Davacı vekili 18/11/2020 havale tarihli ıslah dilekçesi ile; geçici iş göremezlik maddi zararını 9.021,54 TL, bakıcı gideri maddi zararını 11.421,00 TL, kaçınılmaz tedavi gideri zararını ise 4.500,00 TL olarak ıslah ettiği anlaşılmıştır.
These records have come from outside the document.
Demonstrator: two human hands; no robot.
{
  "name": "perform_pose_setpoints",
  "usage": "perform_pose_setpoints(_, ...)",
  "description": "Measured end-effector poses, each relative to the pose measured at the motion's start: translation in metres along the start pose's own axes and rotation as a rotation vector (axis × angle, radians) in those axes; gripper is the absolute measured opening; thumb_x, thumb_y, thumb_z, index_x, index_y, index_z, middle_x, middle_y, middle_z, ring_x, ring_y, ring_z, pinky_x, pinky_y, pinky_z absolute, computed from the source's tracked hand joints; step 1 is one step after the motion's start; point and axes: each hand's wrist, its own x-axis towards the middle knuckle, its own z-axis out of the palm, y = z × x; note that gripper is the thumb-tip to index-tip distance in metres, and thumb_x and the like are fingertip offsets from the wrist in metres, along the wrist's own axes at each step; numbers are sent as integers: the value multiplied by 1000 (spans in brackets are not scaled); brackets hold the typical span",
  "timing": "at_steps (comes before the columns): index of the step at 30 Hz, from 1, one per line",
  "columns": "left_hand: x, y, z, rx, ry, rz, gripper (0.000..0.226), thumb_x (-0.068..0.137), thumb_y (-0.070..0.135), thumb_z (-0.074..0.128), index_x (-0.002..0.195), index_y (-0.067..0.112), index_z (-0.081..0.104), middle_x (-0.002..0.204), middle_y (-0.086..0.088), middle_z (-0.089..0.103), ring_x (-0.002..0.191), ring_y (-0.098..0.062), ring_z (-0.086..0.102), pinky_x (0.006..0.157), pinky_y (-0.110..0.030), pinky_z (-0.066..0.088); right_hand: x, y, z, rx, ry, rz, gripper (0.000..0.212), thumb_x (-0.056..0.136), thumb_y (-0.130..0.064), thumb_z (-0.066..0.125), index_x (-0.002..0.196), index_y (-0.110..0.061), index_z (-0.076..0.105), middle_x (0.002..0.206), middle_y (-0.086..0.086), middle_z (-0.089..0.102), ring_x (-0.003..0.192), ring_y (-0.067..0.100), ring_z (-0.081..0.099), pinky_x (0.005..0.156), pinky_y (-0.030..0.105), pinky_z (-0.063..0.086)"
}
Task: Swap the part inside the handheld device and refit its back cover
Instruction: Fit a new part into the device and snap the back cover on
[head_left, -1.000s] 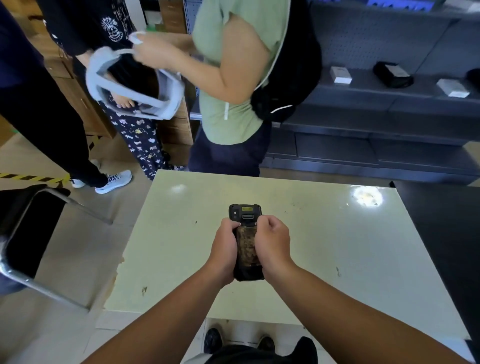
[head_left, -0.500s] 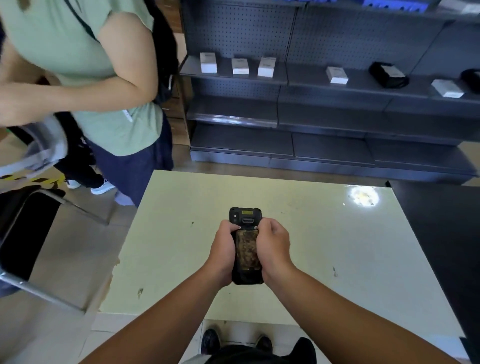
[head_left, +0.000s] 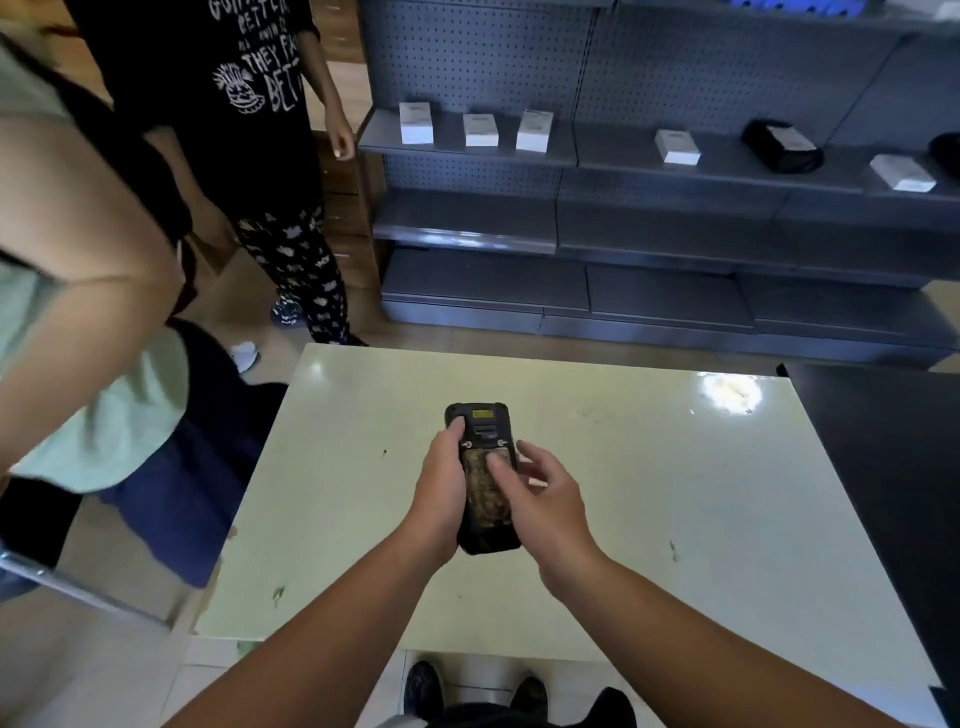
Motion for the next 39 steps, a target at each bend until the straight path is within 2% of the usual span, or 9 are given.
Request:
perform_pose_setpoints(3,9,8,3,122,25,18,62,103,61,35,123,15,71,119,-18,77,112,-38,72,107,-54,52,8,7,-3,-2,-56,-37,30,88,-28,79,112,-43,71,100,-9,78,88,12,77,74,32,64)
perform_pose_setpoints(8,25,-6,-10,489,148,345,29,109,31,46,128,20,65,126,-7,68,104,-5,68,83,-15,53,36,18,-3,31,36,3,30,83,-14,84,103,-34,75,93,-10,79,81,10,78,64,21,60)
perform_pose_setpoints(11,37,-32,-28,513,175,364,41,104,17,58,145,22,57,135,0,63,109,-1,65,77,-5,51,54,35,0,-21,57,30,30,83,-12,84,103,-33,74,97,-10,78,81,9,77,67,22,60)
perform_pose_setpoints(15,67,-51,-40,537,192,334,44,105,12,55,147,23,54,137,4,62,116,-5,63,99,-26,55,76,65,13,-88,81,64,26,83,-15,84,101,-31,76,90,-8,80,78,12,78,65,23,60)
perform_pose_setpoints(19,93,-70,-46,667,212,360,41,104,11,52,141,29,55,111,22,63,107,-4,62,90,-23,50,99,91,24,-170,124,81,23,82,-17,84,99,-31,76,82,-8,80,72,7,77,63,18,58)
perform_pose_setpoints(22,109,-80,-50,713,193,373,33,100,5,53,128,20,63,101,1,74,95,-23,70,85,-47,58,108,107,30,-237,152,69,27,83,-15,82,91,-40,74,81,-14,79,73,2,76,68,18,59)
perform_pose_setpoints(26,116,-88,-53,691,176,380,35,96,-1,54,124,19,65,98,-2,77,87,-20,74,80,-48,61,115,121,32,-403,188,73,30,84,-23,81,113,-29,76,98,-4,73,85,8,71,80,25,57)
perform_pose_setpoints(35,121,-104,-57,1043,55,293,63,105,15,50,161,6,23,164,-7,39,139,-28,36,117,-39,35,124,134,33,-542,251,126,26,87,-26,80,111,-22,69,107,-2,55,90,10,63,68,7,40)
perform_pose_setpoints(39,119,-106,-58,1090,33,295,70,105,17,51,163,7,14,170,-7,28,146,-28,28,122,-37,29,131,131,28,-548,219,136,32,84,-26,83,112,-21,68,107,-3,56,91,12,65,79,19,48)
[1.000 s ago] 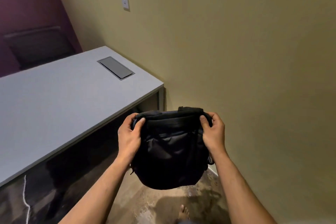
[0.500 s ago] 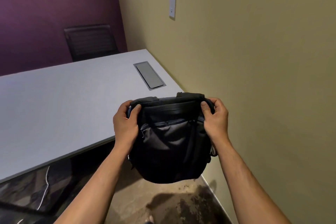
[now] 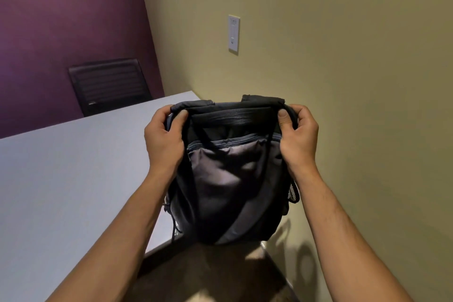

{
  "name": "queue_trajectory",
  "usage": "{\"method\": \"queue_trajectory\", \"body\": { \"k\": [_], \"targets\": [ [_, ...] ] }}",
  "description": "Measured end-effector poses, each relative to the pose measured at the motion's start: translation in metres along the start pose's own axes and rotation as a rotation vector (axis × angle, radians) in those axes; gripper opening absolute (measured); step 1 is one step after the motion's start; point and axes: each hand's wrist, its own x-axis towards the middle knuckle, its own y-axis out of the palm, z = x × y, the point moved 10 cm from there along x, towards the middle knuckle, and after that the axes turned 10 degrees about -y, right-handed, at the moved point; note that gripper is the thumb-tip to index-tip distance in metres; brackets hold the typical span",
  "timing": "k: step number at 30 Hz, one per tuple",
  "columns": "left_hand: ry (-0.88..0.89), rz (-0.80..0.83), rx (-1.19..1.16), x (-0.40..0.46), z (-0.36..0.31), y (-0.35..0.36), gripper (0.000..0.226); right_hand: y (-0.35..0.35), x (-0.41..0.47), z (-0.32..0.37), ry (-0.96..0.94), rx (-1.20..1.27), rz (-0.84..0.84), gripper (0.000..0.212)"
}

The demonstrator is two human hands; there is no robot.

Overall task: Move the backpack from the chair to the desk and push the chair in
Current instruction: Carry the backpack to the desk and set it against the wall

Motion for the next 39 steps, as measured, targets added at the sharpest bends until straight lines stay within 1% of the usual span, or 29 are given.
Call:
{"method": "queue_trajectory", "body": {
  "k": [5, 13, 16, 17, 19, 21, 25, 27, 28, 30, 34, 36, 39],
  "targets": [
    [0.056, 0.045, 0.009, 0.057, -0.001, 0.022, 0.008, 0.03, 0.032, -0.021, 0.006, -0.005, -0.038, 0.011],
    [0.062, 0.141, 0.01, 0.143, 0.025, 0.078, 0.009, 0.063, 0.075, -0.075, 0.031, 0.013, -0.122, 0.005],
    [0.053, 0.159, -0.001, 0.171, 0.038, 0.103, 0.016, 0.073, 0.09, -0.104, 0.065, 0.008, -0.138, 0.005],
    [0.032, 0.17, -0.016, 0.182, 0.045, 0.115, 0.018, 0.076, 0.096, -0.115, 0.082, 0.023, -0.144, 0.007],
    [-0.008, 0.221, 0.001, 0.198, 0.063, 0.139, 0.016, 0.08, 0.102, -0.137, 0.135, 0.027, -0.156, 0.007],
    [-0.117, 0.245, 0.017, 0.259, 0.11, 0.228, 0.012, 0.092, 0.16, -0.217, 0.232, -0.032, -0.173, 0.005],
    [-0.121, 0.24, -0.019, 0.27, 0.114, 0.245, 0.011, 0.089, 0.154, -0.216, 0.244, -0.042, -0.23, 0.003],
    [-0.135, 0.291, -0.003, 0.276, 0.125, 0.268, 0.015, 0.082, 0.147, -0.217, 0.253, -0.081, -0.292, 0.004],
    [-0.152, 0.331, -0.001, 0.28, 0.134, 0.285, 0.016, 0.076, 0.145, -0.22, 0.247, -0.104, -0.336, 0.006],
    [-0.146, 0.354, -0.014, 0.279, 0.134, 0.297, 0.018, 0.073, 0.138, -0.214, 0.221, -0.141, -0.364, 0.012],
    [-0.161, 0.395, -0.063, 0.276, 0.14, 0.322, 0.012, 0.07, 0.127, -0.203, 0.155, -0.179, -0.425, 0.021],
    [-0.159, 0.409, 0.012, 0.27, 0.152, 0.331, 0.016, 0.075, 0.125, -0.193, 0.062, -0.277, -0.399, 0.03],
    [-0.038, 0.417, 0.258, 0.263, 0.163, 0.333, 0.035, 0.09, 0.119, -0.181, -0.07, -0.473, -0.324, 0.041]
  ]
}}
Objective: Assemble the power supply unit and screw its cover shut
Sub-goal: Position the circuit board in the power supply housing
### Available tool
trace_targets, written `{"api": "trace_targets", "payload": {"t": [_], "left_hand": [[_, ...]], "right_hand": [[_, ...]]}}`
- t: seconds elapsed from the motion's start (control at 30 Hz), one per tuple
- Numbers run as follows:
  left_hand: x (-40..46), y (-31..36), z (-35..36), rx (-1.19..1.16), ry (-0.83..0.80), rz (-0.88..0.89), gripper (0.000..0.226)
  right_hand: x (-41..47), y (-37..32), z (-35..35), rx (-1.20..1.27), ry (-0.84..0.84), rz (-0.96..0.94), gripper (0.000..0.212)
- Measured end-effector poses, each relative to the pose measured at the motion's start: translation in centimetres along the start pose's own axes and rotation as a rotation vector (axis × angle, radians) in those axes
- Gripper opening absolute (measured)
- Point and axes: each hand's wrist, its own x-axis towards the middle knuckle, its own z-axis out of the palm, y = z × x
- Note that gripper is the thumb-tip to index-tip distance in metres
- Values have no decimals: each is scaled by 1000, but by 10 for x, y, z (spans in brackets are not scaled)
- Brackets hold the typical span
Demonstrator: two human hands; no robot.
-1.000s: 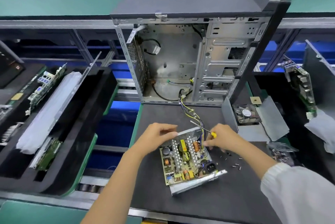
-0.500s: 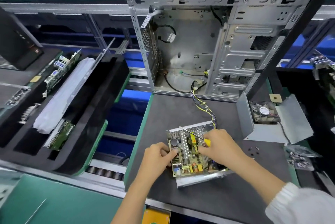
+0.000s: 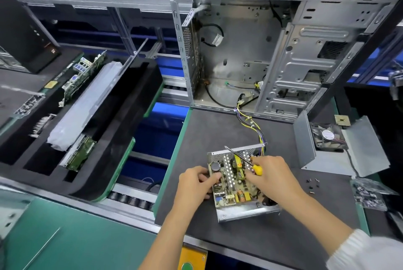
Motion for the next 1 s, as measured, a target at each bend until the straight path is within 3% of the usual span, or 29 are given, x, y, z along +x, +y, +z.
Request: {"api": "trace_targets", "payload": {"t": [0.17,0.4,0.47,0.57,0.63,0.8,1.0], "left_hand": [[0,0,2,13,7,36,22],[5,2,-2,33,-44,-14,32],[8,5,-4,42,-79,-53,34],[14,11,-8,46,-121,-92,37],[16,14,-10,30,-147,-119,41],[15,16,-10,-7,-162,-148,44],[17,12,-10,-54,-177,-140,44]], "right_hand": [[2,2,4,-97,-6,-2,27],[4,6,-3,-146,-95,-18,53],[5,14,-18,-72,-80,-10,46],[13,31,-42,102,241,49,20],[23,35,-48,197,328,97,8],[45,24,-29,476,42,260,10],[42,27,-12,725,114,327,18]]}}
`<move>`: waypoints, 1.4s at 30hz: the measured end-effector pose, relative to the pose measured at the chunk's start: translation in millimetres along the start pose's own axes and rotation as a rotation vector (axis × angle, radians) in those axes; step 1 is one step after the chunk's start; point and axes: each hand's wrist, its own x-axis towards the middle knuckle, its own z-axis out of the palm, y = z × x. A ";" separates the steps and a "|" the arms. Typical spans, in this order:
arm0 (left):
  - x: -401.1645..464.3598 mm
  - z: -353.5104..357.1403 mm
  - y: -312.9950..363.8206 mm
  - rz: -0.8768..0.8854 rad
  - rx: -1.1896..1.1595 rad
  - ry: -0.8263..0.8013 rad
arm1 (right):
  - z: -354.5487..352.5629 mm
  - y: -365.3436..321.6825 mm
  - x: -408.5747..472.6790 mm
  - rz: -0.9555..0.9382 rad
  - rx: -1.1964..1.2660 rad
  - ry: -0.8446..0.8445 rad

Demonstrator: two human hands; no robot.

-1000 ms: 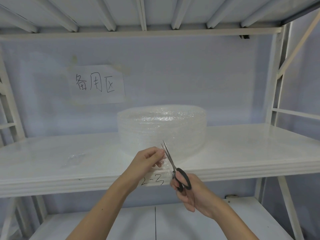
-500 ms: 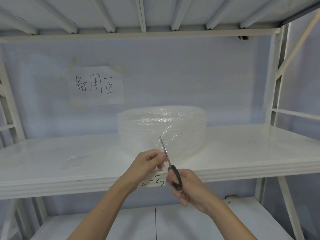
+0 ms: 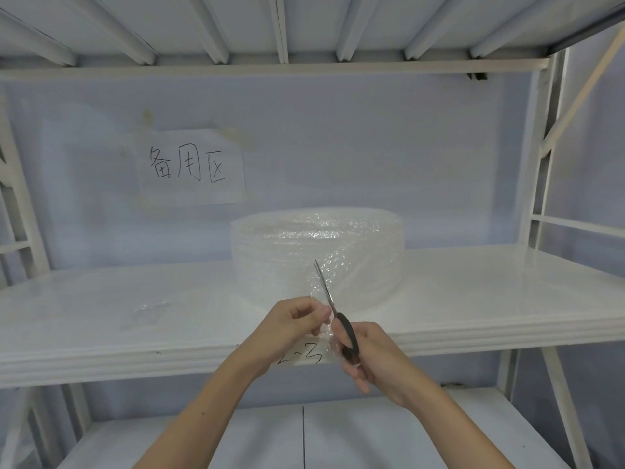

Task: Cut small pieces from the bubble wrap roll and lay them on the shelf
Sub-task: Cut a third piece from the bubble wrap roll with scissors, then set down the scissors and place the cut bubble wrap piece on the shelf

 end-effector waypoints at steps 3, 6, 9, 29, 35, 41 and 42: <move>0.5 -0.8 -0.8 0.001 -0.002 -0.030 | 0.1 0.8 2.2 -0.021 0.025 0.029; 0.4 0.9 -0.3 -0.005 -0.031 -0.060 | 2.0 -2.3 4.8 -0.047 0.054 0.049; 0.1 0.3 0.4 -0.003 -0.023 -0.069 | 4.6 -5.7 8.3 -0.056 0.037 0.071; -5.4 -0.8 3.5 -0.060 0.065 -0.095 | -13.9 -66.1 8.9 -0.195 0.228 0.153; -4.6 -2.9 4.8 -0.039 -0.028 0.006 | -48.9 -63.5 0.5 -0.265 0.149 0.497; -0.5 -1.7 1.8 -0.054 -0.071 0.088 | -100.0 -27.1 3.7 -0.013 -0.261 0.712; 0.2 -2.3 0.8 -0.058 -0.067 0.100 | -104.3 -22.9 4.2 0.030 -0.342 0.728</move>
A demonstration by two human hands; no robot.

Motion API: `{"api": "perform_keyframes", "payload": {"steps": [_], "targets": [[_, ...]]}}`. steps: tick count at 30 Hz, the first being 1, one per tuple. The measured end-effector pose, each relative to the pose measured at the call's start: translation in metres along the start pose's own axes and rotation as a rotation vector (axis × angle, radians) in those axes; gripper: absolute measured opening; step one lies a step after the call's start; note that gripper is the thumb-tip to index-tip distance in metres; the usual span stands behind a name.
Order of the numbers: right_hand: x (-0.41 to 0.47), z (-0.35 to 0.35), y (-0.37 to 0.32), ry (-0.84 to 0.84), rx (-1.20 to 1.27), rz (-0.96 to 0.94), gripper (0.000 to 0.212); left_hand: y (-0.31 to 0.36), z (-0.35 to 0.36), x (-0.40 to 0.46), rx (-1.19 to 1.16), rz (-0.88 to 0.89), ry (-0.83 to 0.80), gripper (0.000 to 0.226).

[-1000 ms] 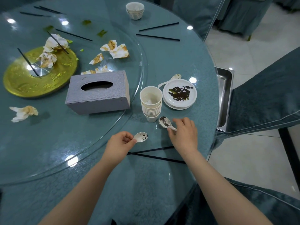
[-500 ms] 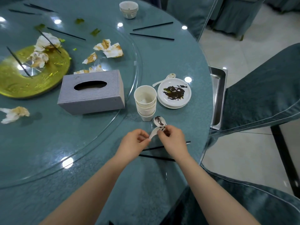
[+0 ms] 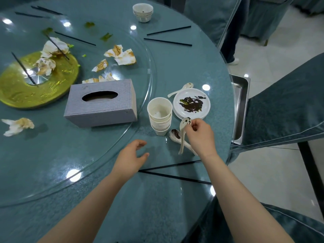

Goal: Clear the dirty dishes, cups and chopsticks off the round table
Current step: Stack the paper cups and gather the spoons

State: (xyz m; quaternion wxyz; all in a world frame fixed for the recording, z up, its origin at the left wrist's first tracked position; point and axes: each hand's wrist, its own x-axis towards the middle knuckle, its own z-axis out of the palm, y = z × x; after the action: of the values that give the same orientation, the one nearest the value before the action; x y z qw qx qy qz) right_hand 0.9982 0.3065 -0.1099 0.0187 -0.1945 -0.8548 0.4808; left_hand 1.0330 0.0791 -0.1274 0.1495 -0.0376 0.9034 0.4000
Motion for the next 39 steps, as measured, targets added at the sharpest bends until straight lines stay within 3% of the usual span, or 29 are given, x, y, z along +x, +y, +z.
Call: {"api": "perform_keyframes", "payload": {"steps": [4,8,16,24,31,39], "targets": [[0.006,0.001,-0.001,-0.095,-0.331,-0.064,0.012,-0.003,-0.012,0.001,0.171,0.083,0.212,0.039],[0.007,0.009,-0.002,-0.165,-0.546,-0.082,0.020,-0.008,-0.016,0.007,0.245,0.087,0.179,0.053],[0.012,0.017,-0.003,-0.135,-0.505,-0.054,0.017,-0.016,-0.016,0.009,0.281,0.055,0.114,0.057],[0.013,0.018,0.005,-0.193,-0.650,-0.135,0.024,-0.019,-0.014,0.005,0.283,0.086,0.128,0.059],[0.022,0.015,0.003,-0.082,-0.542,-0.180,0.024,-0.015,-0.024,0.007,0.300,0.163,0.148,0.058],[0.078,0.018,-0.019,-0.078,-0.569,-0.296,0.025,0.015,-0.050,0.031,0.253,0.260,0.316,0.052]]}}
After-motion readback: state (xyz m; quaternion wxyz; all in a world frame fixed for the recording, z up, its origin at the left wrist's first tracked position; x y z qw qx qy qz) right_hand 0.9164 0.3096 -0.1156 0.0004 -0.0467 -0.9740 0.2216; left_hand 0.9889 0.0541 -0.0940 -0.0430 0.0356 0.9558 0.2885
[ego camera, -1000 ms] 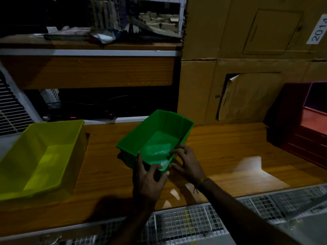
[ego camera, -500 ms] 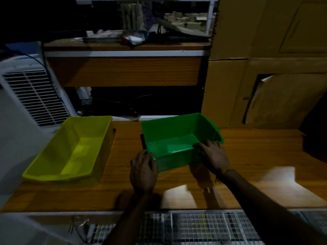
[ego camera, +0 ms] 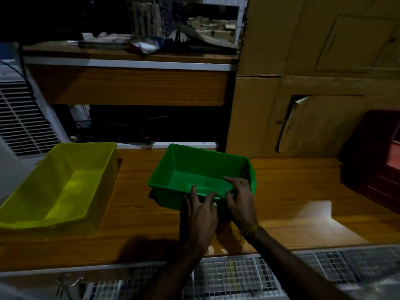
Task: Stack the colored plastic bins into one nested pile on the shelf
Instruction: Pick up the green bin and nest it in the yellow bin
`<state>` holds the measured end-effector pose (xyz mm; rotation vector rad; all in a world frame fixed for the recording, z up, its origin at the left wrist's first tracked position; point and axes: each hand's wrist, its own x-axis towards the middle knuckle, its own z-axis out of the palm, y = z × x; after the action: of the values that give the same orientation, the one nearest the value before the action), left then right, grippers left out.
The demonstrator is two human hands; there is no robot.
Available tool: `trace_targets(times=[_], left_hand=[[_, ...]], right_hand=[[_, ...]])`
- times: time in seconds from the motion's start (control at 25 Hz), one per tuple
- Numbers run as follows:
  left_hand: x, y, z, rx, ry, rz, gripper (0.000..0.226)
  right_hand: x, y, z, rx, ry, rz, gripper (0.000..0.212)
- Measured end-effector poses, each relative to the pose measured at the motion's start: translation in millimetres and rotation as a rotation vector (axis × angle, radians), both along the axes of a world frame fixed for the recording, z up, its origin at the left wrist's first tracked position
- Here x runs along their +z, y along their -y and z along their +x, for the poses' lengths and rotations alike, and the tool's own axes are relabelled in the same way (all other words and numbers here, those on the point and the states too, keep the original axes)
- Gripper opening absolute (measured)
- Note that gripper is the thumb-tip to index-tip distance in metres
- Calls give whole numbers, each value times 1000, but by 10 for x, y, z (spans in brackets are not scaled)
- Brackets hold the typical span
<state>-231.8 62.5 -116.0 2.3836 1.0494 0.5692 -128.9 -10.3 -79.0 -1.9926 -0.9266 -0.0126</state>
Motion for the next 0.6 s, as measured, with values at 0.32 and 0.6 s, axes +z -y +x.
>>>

Davalı vekili cevap dilekçesinde özet olarak; Kazaya karışan … plaka sayılı aracın müvekkili sigorta şirketine … poliçe numarasıyla 05/07/2017- 05/09/2018 tarihleri arasında Karayolları Trafik Kanunu Zorunlu Mali Sorumluluk Trafik Poliçesi ile sigortalı olduğunu, poliçede verilen şahıs başı sakatlık ve ölüm azami teminat bedelinin 330.000,00 TL ile sınırlı olup, davacı tarafın müvekkili davalı aleyhine ikame ettiği Konya … Asliye Ticaret Mahkemesi’nin … Esas, … Karar sayılı dosyasından verilen karar hasebiyle müvekkilinin poliçe limiti tutarıyla ödeme yapıldığından poliçe limitinin tüketildiğini, öncelikle dava konusu kazada kusur tespiti ile davacının maluliyet tespitinin Adli Tıp Kurumu’nca yapılmasının gerektiğini, davacı taleplerinin zamanaşımına uğradığını, KTK 9. Maddesi gereği ZMMS Genel Şartlarının uygulanmasının zorunlu olduğunu belirterek; davanın reddi ile yargılama giderleri ile ücreti vekaletin davacıya yükletilmesine karar verilmesini talep ve beyan etmiştir.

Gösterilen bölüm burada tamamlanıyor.